The general rule re: taxes (at least here in Minnesota) is that if you:

A) Are an enrolled member of a Minnesota Chippewa Tribe band or the Red Lake Nation

and

B) You live on one of the reservations

Then you pay no state income tax, but you still pay federal income tax.

The Mashantucket Pequot nation (CT) does indeed 'volunteer' to pay taxes. They are one of the most generous tribes in America.

Raven - nobody that I heard ever said "go back where you came from" during the spearing conflict. The situation is bad enough; you don't need to make stuff up to gin it up.

Great post. I work for a tribal college in MN, and this is exactly the kind of thing people need to hear!

By Anonymous Anonymous, at 2/02/2007 11:07 AM  

Hello, K.

I didn't make those quotes up. It was reported to me by several friends who went to the landings in Wisconsin back in the 80s. I took them at their word.

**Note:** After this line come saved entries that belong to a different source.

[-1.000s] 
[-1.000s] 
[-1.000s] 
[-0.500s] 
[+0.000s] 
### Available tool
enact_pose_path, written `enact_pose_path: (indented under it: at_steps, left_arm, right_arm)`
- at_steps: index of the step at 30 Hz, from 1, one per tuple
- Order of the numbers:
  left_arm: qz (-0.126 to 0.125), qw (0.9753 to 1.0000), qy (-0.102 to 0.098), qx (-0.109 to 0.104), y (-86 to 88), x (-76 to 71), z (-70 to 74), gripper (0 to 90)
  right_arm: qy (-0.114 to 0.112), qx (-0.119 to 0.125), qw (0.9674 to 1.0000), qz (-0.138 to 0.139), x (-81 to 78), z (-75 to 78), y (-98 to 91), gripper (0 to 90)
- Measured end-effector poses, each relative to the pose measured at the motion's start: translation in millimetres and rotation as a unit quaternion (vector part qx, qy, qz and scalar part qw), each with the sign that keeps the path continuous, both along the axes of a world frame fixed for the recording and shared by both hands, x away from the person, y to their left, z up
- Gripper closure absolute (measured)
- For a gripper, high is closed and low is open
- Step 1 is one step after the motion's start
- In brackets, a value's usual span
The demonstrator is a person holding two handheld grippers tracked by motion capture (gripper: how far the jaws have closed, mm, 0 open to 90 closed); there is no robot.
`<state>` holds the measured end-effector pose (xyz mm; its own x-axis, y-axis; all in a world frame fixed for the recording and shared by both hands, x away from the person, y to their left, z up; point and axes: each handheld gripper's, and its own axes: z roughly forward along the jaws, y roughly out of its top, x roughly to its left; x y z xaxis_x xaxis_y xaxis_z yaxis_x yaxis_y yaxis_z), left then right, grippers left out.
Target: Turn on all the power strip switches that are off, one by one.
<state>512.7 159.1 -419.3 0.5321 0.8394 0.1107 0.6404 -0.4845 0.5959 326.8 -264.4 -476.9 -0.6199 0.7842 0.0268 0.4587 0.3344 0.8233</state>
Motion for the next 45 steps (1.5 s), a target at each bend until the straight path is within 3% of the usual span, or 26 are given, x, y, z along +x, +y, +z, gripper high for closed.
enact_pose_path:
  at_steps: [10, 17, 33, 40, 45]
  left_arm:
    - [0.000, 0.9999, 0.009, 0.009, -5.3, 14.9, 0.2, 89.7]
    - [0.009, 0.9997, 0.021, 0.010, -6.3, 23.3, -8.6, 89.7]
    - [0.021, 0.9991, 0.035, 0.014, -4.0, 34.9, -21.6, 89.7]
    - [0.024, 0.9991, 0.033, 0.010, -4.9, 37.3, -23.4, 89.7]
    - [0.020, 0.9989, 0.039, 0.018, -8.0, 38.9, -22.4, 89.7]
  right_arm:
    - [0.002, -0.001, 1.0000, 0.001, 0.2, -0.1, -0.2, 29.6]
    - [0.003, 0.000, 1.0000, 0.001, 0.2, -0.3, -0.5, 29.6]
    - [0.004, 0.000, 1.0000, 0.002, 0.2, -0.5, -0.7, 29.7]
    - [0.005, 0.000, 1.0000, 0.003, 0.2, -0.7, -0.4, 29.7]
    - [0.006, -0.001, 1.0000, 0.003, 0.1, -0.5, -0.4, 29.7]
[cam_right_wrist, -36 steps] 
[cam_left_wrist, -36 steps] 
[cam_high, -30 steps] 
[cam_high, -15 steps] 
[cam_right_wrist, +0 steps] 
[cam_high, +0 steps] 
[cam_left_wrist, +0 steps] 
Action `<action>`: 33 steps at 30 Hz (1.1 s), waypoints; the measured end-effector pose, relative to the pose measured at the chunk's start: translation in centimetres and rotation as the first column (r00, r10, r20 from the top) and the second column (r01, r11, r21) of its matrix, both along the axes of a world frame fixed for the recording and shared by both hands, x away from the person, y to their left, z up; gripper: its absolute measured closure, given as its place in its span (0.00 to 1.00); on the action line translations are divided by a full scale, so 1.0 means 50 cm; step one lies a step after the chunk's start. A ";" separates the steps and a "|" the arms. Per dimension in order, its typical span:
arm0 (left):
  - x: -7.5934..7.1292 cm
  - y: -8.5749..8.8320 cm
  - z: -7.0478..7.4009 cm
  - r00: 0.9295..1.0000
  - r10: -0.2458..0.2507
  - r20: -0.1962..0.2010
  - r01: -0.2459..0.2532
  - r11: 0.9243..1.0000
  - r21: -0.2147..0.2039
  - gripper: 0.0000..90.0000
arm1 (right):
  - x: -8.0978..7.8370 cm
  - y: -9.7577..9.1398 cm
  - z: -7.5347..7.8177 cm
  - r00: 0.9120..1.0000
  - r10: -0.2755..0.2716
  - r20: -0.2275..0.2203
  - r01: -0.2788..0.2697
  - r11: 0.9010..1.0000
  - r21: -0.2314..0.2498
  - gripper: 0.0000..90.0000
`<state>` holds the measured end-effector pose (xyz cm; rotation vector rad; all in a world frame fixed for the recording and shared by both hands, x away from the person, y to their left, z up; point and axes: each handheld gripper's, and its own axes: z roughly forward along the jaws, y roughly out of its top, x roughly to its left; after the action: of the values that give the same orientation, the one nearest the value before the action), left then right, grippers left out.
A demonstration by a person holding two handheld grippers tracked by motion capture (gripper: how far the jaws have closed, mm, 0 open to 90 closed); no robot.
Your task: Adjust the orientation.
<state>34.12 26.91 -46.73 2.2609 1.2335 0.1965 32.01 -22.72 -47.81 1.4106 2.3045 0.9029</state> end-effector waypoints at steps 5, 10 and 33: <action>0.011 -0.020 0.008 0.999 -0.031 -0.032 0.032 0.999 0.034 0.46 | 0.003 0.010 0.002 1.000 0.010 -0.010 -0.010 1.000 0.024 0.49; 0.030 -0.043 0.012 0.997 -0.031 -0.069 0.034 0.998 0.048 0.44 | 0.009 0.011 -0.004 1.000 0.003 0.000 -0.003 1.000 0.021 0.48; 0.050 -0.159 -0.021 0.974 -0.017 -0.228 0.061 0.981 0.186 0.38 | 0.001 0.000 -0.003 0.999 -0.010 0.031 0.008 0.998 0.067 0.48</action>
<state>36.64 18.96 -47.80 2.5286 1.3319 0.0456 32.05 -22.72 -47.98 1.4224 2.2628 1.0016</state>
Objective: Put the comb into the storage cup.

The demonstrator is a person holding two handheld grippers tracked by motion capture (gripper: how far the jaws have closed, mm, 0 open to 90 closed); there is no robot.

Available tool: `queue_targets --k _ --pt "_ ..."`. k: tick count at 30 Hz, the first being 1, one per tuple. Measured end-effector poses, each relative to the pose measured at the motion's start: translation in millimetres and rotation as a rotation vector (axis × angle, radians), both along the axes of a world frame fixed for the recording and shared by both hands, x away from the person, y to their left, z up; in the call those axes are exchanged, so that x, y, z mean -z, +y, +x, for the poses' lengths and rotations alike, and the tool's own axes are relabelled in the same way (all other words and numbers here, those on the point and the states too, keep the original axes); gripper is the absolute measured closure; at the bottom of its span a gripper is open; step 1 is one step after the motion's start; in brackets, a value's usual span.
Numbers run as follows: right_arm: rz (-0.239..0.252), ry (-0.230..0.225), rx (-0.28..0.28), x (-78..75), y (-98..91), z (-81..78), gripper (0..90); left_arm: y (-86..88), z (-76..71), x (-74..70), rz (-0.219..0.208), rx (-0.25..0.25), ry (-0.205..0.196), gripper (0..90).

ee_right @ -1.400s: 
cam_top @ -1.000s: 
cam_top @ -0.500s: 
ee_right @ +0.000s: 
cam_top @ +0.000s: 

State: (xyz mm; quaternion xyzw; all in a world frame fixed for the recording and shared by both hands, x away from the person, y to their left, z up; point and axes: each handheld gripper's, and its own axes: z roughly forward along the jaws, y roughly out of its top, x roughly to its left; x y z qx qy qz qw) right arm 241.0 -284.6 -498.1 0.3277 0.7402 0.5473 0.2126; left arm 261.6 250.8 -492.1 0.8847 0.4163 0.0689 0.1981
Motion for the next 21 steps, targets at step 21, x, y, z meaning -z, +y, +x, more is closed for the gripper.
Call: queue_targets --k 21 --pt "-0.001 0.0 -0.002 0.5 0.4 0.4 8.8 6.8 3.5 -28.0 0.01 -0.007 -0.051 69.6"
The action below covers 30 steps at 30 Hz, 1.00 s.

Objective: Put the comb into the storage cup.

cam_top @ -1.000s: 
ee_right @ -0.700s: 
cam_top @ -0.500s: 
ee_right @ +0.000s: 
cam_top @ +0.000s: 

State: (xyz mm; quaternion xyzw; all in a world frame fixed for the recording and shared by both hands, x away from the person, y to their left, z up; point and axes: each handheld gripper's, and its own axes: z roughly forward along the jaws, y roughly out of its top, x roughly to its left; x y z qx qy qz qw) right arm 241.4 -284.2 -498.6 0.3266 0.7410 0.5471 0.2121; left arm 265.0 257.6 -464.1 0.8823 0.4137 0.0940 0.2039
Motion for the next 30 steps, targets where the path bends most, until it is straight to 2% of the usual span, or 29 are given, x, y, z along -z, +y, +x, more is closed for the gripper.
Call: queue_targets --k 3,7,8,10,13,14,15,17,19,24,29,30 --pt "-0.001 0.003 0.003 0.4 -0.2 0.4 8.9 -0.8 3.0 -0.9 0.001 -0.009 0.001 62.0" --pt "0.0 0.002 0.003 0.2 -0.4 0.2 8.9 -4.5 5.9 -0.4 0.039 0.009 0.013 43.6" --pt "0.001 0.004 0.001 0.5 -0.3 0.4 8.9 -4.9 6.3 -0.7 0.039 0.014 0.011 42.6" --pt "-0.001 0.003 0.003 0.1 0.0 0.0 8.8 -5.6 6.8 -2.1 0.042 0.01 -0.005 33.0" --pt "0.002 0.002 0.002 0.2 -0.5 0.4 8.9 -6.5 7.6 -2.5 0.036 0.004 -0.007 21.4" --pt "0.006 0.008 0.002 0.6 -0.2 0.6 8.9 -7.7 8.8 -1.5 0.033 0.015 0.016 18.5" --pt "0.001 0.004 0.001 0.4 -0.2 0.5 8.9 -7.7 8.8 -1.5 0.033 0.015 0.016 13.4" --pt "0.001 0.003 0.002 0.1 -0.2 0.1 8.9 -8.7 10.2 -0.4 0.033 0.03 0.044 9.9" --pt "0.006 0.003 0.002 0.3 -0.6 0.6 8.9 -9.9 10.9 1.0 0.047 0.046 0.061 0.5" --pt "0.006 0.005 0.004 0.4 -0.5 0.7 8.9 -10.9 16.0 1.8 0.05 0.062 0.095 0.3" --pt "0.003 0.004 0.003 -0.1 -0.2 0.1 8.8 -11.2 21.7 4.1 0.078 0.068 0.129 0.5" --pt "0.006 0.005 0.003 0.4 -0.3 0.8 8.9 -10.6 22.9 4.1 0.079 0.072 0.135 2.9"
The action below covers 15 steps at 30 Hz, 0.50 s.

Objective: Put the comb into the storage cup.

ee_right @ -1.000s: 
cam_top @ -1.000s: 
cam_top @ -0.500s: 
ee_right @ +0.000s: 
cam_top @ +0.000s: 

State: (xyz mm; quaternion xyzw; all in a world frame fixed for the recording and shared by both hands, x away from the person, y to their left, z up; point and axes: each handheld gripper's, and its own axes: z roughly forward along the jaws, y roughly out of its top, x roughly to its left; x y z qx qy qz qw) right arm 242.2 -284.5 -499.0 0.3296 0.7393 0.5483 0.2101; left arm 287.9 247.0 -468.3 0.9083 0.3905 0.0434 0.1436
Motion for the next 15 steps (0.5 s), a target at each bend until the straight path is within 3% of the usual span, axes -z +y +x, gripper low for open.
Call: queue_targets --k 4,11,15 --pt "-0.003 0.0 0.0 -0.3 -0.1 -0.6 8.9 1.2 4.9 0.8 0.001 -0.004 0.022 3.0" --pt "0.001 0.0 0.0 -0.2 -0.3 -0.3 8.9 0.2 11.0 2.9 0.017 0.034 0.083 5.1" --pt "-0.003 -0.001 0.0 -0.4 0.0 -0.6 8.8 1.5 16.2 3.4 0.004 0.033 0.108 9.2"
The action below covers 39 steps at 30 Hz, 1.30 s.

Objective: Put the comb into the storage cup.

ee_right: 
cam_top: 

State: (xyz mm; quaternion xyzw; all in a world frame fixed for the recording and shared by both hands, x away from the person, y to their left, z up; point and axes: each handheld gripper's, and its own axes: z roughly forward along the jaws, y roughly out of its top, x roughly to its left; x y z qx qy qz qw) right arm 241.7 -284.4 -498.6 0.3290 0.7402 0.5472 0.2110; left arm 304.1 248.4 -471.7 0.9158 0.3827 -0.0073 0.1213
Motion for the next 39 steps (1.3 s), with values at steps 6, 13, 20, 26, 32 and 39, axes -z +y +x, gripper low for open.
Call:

Should I believe they lied or could we be talking about different events in different places?

By Blogger Ravenmn, at 2/02/2007 11:26 PM  

Your a bunch of crying liberals, who in turn compliment each other for your own stupidity. Donna, you are correct we should honor treaty agreements! However, where in the treaties of the 1800's did it say that tribla members could exploit resources the way the do today? Using artificial lights, motorized boats and large factory made gill nets to obtain a catch that is not eaten but RESOLD to the very oppressors that ravemn keeps crying about?